“The view from above these fields is absolutely captivating,” he says. He recently exhibited his aerial rice-field photography at Charleston’s City Gallery at Waterfront Park. The exhibition, Remnants of the Rice Culture: Agricultural History as Art, included 75 photographs of fields stretching from Florida into North Carolina, approximately 400 miles, where more than 100 varieties of rice once grew. The photographs capture a lesser-known history of the South—and a story of humanity. “Looking down at these rice fifi elds,” he says, “I see (or imagine) eight or so generations of enslaved people constructing and cultivating those fields.”
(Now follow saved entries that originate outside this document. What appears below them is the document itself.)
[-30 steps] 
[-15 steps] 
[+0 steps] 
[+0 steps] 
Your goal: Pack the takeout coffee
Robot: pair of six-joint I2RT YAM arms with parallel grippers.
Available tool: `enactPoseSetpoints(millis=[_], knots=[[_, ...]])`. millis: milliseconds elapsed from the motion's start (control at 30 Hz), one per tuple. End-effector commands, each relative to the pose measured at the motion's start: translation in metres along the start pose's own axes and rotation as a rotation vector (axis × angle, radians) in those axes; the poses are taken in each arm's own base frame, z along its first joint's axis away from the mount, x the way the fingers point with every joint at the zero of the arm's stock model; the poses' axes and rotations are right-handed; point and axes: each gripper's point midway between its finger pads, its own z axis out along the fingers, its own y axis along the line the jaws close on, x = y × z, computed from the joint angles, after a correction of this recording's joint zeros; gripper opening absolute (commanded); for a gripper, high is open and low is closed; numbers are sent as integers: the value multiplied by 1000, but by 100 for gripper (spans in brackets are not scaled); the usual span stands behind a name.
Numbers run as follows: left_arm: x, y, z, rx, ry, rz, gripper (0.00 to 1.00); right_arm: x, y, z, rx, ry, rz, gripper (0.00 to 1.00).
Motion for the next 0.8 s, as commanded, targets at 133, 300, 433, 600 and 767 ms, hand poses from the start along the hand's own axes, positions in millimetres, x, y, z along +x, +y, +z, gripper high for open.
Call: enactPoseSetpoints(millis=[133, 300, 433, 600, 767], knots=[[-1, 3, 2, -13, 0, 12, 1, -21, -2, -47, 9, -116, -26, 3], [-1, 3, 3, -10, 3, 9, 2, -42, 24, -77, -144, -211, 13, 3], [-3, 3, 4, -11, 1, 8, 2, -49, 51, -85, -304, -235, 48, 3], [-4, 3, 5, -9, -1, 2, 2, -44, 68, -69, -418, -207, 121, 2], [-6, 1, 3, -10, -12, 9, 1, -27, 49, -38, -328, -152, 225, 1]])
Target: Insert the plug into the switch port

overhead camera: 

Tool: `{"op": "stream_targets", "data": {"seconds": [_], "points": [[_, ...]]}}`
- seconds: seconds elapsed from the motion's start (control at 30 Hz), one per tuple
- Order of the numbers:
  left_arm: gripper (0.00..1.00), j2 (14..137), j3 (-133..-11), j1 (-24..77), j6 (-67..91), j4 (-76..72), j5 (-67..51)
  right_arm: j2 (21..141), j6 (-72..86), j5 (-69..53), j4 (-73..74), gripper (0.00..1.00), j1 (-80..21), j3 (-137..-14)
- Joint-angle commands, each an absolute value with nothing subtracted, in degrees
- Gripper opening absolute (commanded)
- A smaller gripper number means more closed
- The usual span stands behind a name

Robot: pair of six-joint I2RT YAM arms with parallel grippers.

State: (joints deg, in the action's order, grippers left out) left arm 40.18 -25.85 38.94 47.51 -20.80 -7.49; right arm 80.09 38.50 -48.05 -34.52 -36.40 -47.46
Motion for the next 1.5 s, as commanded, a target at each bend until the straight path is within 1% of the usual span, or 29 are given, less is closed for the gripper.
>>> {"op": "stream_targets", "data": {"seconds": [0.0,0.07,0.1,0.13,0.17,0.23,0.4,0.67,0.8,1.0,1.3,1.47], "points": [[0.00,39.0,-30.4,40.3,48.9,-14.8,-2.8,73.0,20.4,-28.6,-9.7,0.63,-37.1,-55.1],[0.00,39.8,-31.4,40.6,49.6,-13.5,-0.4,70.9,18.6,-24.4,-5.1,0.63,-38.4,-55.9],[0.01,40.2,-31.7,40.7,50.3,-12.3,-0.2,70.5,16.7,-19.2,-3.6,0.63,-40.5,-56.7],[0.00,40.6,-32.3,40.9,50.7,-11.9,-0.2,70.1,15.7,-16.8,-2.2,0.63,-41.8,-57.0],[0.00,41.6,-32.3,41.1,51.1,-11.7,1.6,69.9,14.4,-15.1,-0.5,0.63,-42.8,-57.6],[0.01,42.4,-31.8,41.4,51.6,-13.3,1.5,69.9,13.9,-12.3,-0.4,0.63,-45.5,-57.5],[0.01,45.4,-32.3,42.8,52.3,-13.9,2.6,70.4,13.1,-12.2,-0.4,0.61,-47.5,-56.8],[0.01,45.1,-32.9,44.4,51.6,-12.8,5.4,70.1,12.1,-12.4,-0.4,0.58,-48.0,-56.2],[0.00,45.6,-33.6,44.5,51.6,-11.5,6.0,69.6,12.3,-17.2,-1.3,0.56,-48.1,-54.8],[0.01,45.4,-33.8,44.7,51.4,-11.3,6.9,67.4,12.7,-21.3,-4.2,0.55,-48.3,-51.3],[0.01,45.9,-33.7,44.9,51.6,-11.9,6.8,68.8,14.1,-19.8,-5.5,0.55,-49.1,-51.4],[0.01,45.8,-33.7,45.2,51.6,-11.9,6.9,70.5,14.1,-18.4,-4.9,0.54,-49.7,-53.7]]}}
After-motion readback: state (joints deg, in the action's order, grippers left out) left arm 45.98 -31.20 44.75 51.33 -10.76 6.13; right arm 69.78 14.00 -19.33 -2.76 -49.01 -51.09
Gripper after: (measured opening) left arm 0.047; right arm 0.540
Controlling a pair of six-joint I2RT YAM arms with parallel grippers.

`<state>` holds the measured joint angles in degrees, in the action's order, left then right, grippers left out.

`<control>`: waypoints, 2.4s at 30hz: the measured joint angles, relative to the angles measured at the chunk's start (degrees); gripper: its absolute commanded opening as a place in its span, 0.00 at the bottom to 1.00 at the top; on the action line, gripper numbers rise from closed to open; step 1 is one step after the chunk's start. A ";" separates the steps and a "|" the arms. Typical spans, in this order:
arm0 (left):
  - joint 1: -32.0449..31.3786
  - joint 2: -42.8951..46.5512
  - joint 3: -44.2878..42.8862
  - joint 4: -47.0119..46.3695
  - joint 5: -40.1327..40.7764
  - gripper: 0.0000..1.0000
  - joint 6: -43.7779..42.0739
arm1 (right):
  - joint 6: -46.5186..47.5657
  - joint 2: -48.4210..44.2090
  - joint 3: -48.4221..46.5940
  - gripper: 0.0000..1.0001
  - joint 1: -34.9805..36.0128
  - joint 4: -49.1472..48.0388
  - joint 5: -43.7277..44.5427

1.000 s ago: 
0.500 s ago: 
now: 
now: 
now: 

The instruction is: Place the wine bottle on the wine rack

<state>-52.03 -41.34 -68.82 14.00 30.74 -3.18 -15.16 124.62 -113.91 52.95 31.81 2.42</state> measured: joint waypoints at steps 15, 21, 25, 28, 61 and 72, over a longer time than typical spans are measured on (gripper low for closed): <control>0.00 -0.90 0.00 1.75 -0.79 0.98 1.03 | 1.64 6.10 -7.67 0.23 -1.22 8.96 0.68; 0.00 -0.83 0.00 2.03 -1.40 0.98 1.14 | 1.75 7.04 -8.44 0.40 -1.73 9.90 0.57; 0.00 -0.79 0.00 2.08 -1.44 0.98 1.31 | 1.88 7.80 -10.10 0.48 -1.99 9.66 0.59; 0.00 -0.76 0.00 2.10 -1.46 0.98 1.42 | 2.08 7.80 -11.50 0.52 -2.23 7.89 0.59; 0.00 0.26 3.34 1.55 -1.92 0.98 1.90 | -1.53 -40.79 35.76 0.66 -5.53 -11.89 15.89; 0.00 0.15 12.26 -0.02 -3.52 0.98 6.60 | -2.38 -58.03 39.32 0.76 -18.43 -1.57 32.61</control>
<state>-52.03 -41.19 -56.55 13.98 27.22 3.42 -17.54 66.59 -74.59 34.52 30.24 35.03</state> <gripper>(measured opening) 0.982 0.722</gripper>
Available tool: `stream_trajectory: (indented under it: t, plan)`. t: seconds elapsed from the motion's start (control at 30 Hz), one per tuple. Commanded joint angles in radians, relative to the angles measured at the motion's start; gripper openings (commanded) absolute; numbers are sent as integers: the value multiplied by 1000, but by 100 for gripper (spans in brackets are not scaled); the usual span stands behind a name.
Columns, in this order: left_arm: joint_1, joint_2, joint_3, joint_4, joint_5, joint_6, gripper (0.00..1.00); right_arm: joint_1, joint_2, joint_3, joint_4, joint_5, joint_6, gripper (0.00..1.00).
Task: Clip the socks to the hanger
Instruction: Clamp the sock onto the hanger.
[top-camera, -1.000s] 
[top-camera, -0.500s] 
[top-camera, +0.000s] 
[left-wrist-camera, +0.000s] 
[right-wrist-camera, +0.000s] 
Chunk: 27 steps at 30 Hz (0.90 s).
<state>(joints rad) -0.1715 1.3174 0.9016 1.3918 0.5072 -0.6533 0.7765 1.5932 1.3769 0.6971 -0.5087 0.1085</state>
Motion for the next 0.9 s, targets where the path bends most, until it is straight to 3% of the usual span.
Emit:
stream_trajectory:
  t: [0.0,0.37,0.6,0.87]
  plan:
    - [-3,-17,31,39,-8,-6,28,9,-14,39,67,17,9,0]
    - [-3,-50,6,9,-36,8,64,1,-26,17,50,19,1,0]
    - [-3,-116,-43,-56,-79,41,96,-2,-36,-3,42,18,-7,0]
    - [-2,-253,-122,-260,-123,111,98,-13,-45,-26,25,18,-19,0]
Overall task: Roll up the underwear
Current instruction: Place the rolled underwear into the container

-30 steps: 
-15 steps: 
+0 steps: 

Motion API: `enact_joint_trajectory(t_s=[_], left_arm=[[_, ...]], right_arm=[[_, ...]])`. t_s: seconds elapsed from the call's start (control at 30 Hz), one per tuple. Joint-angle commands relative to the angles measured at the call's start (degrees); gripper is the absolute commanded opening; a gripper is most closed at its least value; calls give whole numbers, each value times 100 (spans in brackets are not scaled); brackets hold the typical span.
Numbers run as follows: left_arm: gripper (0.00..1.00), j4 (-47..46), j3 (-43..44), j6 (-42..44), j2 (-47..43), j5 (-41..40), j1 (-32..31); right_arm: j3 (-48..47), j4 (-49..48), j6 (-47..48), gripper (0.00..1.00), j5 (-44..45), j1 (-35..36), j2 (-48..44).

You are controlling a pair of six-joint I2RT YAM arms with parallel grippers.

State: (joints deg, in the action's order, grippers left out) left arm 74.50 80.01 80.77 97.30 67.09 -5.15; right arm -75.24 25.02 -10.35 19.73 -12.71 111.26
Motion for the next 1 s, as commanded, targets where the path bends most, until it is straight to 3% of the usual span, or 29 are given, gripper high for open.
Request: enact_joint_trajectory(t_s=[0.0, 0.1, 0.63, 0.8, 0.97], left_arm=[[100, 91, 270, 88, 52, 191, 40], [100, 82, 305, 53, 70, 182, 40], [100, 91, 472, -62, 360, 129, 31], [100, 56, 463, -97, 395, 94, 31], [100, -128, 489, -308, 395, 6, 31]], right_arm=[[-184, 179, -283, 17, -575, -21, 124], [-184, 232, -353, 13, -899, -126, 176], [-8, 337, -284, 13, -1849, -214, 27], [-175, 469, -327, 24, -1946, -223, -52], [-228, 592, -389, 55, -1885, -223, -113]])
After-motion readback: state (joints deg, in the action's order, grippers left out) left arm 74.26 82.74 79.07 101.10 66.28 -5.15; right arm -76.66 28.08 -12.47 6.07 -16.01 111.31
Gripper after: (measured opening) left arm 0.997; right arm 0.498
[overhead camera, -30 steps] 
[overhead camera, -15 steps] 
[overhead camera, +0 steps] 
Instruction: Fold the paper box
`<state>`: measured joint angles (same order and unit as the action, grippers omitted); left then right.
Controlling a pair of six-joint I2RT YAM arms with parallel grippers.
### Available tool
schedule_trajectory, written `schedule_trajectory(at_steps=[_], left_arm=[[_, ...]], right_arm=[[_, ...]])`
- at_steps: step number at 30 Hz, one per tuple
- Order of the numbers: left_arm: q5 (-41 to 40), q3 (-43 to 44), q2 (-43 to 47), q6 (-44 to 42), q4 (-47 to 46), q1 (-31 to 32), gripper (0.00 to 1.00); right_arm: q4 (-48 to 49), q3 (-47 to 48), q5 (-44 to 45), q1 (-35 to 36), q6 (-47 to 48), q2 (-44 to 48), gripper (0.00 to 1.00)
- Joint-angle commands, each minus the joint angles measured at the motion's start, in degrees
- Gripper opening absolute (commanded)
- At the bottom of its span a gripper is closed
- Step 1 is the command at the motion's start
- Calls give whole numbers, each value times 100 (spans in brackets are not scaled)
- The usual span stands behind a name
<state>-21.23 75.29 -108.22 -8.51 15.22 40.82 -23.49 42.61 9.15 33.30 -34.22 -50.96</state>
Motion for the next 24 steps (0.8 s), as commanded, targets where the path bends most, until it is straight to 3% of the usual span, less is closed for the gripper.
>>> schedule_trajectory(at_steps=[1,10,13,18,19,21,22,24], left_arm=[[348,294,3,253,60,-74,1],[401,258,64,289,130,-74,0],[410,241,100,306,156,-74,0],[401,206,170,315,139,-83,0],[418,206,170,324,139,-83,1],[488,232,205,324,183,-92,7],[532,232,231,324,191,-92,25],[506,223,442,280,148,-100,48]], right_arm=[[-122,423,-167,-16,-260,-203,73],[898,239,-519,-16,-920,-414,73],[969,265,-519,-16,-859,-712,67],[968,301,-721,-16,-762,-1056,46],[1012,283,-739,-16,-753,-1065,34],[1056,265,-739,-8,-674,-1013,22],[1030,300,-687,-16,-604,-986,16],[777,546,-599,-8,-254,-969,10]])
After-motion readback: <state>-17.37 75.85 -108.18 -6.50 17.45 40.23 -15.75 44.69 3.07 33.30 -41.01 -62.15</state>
South Carolina was the largest producer of rice in America during the Colonial period, dependent entirely on the labor of slaves. “Rice was a huge and profitable industry preceding cotton by about 100 years,” Soliday says. The intricate fields, designed with signature canals and ditches for irrigation stretching hundreds of miles along the Carolina coast, “were constructed by hand and shovel alone.”
Soliday’s images provide a closer look not only at the history of rice cultivation but also at the contributions of African- Americans and the central role of slavery in the making of America.
“The very core of it all has always been the simple thought of giving credit where credit is due,” he says of the project. Consequently, the Smithsonian Institution has taken notice of the photos, recently acquiring a selection that will be on view at the National Museum of African American History and Culture, scheduled to open on the National Mall in 2016.